### What the task asks:
Could you give the data below again, exactly and completely?

[Opening Given entries section]

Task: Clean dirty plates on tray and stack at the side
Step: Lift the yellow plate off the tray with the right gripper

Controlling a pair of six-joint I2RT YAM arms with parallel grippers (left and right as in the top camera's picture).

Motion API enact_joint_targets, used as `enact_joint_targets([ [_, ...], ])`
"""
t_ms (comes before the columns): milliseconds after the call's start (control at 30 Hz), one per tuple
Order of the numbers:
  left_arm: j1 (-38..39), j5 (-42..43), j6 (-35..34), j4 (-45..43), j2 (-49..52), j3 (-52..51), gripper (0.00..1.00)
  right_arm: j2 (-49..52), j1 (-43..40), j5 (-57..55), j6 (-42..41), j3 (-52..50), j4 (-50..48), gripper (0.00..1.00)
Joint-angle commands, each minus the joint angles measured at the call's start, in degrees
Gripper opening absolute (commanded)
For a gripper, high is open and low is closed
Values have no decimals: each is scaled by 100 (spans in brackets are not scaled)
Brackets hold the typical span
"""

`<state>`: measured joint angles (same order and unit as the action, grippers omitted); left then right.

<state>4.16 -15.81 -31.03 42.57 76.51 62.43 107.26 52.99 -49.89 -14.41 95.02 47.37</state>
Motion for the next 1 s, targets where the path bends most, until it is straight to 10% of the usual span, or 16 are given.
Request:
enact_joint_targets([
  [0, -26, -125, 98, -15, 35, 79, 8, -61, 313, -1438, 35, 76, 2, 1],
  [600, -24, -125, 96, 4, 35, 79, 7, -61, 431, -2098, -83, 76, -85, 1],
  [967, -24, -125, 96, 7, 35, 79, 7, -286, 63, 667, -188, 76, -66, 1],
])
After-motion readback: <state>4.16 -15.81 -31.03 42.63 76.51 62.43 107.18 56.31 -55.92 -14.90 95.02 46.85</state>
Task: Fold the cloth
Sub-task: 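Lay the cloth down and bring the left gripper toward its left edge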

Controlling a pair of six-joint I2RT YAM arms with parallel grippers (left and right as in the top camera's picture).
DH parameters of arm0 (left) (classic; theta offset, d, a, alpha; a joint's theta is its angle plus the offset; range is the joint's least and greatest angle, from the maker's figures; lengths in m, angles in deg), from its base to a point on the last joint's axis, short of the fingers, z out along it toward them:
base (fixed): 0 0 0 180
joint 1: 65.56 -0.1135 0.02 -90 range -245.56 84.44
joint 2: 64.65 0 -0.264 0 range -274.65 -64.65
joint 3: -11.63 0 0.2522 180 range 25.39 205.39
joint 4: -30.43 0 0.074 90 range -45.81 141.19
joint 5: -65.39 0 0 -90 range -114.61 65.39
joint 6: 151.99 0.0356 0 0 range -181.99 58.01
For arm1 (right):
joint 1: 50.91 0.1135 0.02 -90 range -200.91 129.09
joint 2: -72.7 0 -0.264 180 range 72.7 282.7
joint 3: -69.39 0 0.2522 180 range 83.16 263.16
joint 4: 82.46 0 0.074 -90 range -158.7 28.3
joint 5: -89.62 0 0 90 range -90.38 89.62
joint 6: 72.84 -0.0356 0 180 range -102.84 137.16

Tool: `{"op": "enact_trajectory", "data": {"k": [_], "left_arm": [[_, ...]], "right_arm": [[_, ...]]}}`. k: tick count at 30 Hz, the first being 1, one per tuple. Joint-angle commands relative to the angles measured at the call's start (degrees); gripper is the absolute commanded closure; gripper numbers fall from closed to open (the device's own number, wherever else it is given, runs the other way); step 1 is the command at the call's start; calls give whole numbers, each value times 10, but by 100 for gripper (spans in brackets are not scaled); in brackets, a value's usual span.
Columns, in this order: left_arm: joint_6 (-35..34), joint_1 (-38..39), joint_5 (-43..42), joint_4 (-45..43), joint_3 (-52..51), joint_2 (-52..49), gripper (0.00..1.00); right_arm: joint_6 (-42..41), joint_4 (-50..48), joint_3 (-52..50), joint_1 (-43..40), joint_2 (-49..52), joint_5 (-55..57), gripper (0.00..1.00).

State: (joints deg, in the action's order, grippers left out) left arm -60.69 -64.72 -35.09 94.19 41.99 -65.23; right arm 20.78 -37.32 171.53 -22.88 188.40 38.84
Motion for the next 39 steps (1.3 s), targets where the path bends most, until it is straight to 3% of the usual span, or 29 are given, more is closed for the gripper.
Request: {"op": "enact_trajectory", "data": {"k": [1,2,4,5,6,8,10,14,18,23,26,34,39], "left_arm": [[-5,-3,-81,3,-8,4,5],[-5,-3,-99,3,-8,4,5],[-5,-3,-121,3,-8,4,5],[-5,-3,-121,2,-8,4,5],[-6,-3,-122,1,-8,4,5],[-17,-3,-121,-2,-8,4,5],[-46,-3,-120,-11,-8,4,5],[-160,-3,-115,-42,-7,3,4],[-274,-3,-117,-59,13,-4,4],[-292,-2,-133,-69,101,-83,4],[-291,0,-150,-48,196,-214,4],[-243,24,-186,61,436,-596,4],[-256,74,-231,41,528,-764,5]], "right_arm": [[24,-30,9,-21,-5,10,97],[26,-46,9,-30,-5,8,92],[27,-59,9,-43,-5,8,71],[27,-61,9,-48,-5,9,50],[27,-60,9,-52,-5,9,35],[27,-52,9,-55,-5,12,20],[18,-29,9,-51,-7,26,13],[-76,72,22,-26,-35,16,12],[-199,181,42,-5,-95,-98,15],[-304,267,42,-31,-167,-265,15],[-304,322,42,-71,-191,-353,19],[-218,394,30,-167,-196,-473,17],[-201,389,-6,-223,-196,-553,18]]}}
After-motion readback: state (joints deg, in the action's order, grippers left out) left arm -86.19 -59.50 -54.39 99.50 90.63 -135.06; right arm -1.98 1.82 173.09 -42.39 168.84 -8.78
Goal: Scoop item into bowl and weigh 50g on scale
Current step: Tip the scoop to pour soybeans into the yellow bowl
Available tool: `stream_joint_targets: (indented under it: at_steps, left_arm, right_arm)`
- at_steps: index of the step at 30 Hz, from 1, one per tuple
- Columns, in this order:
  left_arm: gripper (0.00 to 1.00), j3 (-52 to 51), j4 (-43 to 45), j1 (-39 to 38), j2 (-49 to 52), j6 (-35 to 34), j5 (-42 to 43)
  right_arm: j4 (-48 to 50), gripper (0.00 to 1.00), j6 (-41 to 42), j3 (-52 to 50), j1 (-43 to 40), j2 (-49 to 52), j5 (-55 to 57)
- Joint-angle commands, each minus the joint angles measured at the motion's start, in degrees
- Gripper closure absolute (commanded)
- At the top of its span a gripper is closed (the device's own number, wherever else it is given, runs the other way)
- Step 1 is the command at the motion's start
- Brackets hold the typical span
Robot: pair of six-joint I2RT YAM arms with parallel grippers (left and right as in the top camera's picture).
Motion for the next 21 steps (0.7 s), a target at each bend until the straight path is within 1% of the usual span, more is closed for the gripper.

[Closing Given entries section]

### Written reply:
Task: Clean dirty plates on tray and stack at the side
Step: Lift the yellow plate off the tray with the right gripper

Controlling a pair of six-joint I2RT YAM arms with parallel grippers (left and right as in the top camera's picture).

Motion API enact_joint_targets, used as `enact_joint_targets([ [_, ...], ])`
"""
t_ms (comes before the columns): milliseconds after the call's start (control at 30 Hz), one per tuple
Order of the numbers:
  left_arm: j1 (-38..39), j5 (-42..43), j6 (-35..34), j4 (-45..43), j2 (-49..52), j3 (-52..51), gripper (0.00..1.00)
  right_arm: j2 (-49..52), j1 (-43..40), j5 (-57..55), j6 (-42..41), j3 (-52..50), j4 (-50..48), gripper (0.00..1.00)
Joint-angle commands, each minus the joint angles measured at the call's start, in degrees
Gripper opening absolute (commanded)
For a gripper, high is open and low is closed
Values have no decimals: each is scaled by 100 (spans in brackets are not scaled)
Brackets hold the typical span
"""

`<state>`: measured joint angles (same order and unit as the action, grippers omitted); left then right.

<state>4.16 -15.81 -31.03 42.57 76.51 62.43 107.26 52.99 -49.89 -14.41 95.02 47.37</state>
Motion for the next 1 s, targets where the path bends most, until it is straight to 10% of the usual span, or 16 are given.
Request:
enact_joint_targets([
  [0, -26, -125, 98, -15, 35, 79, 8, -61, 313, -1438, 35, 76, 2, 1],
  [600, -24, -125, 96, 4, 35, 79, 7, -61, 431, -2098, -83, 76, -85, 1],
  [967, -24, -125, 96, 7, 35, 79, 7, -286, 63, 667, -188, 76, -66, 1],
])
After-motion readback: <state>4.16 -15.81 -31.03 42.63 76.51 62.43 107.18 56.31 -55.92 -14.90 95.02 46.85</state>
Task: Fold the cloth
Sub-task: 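Lay the cloth down and bring the left gripper toward its left edge
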
Controlling a pair of six-joint I2RT YAM arms with parallel grippers (left and right as in the top camera's picture).
DH parameters of arm0 (left) (classic; theta offset, d, a, alpha; a joint's theta is its angle plus the offset; range is the joint's least and greatest angle, from the maker's figures; lengths in m, angles in deg), from its base to a point on the last joint's axis, short of the fingers, z out along it toward them:
base (fixed): 0 0 0 180
joint 1: 65.56 -0.1135 0.02 -90 range -245.56 84.44
joint 2: 64.65 0 -0.264 0 range -274.65 -64.65
joint 3: -11.63 0 0.2522 180 range 25.39 205.39
joint 4: -30.43 0 0.074 90 range -45.81 141.19
joint 5: -65.39 0 0 -90 range -114.61 65.39
joint 6: 151.99 0.0356 0 0 range -181.99 58.01
For arm1 (right):
joint 1: 50.91 0.1135 0.02 -90 range -200.91 129.09
joint 2: -72.7 0 -0.264 180 range 72.7 282.7
joint 3: -69.39 0 0.2522 180 range 83.16 263.16
joint 4: 82.46 0 0.074 -90 range -158.7 28.3
joint 5: -89.62 0 0 90 range -90.38 89.62
joint 6: 72.84 -0.0356 0 180 range -102.84 137.16

Tool: `{"op": "enact_trajectory", "data": {"k": [_], "left_arm": [[_, ...]], "right_arm": [[_, ...]]}}`. k: tick count at 30 Hz, the first being 1, one per tuple. Joint-angle commands relative to the angles measured at the call's start (degrees); gripper is the absolute commanded closure; gripper numbers fall from closed to open (the device's own number, wherever else it is given, runs the other way); step 1 is the command at the call's start; calls give whole numbers, each value times 10, but by 100 for gripper (spans in brackets are not scaled); in brackets, a value's usual span.
Columns, in this order: left_arm: joint_6 (-35..34), joint_1 (-38..39), joint_5 (-43..42), joint_4 (-45..43), joint_3 (-52..51), joint_2 (-52..49), gripper (0.00..1.00); right_arm: joint_6 (-42..41), joint_4 (-50..48), joint_3 (-52..50), joint_1 (-43..40), joint_2 (-49..52), joint_5 (-55..57), gripper (0.00..1.00).

State: (joints deg, in the action's order, grippers left out) left arm -60.69 -64.72 -35.09 94.19 41.99 -65.23; right arm 20.78 -37.32 171.53 -22.88 188.40 38.84
Motion for the next 39 steps (1.3 s), targets where the path bends most, until it is straight to 3% of the usual span, or 29 are given, more is closed for the gripper.
Request: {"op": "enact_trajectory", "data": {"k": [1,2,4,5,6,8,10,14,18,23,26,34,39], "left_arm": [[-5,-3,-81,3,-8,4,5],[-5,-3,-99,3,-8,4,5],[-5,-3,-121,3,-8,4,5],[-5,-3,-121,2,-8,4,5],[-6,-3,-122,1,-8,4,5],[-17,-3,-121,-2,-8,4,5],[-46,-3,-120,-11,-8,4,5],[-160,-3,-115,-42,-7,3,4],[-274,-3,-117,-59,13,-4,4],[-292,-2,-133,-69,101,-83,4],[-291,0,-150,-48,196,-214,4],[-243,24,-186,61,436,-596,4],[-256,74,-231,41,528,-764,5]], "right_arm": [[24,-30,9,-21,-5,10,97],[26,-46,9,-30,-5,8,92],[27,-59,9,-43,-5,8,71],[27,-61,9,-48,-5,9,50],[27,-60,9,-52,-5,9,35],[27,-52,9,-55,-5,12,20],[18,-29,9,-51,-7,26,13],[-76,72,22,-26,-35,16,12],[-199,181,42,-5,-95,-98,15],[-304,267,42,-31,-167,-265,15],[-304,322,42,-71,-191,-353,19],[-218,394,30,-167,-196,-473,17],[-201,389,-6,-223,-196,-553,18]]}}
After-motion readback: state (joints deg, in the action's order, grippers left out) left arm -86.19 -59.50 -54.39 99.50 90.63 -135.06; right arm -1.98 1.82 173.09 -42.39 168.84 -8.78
Goal: Scoop item into bowl and weigh 50g on scale
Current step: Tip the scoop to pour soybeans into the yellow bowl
Available tool: `stream_joint_targets: (indented under it: at_steps, left_arm, right_arm)`
- at_steps: index of the step at 30 Hz, from 1, one per tuple
- Columns, in this order:
  left_arm: gripper (0.00 to 1.00), j3 (-52 to 51), j4 (-43 to 45), j1 (-39 to 38), j2 (-49 to 52), j6 (-35 to 34), j5 (-42 to 43)
  right_arm: j4 (-48 to 50), gripper (0.00 to 1.00), j6 (-41 to 42), j3 (-52 to 50), j1 (-43 to 40), j2 (-49 to 52), j5 (-55 to 57)
- Joint-angle commands, each minus the joint angles measured at the motion's start, in degrees
- Gripper closure absolute (commanded)
- At the top of its span a gripper is closed (the device's own number, wherever else it is given, runs the other way)
- Step 1 is the command at the motion's start
- Brackets hold the typical span
Robot: pair of six-joint I2RT YAM arms with parallel grippers (left and right as in the top camera's picture).
Motion for the next 21 steps (0.7 s), a target at each bend until the straight path is within 1% of the usual span, more is closed for the gripper.

The exercise requires nothing further.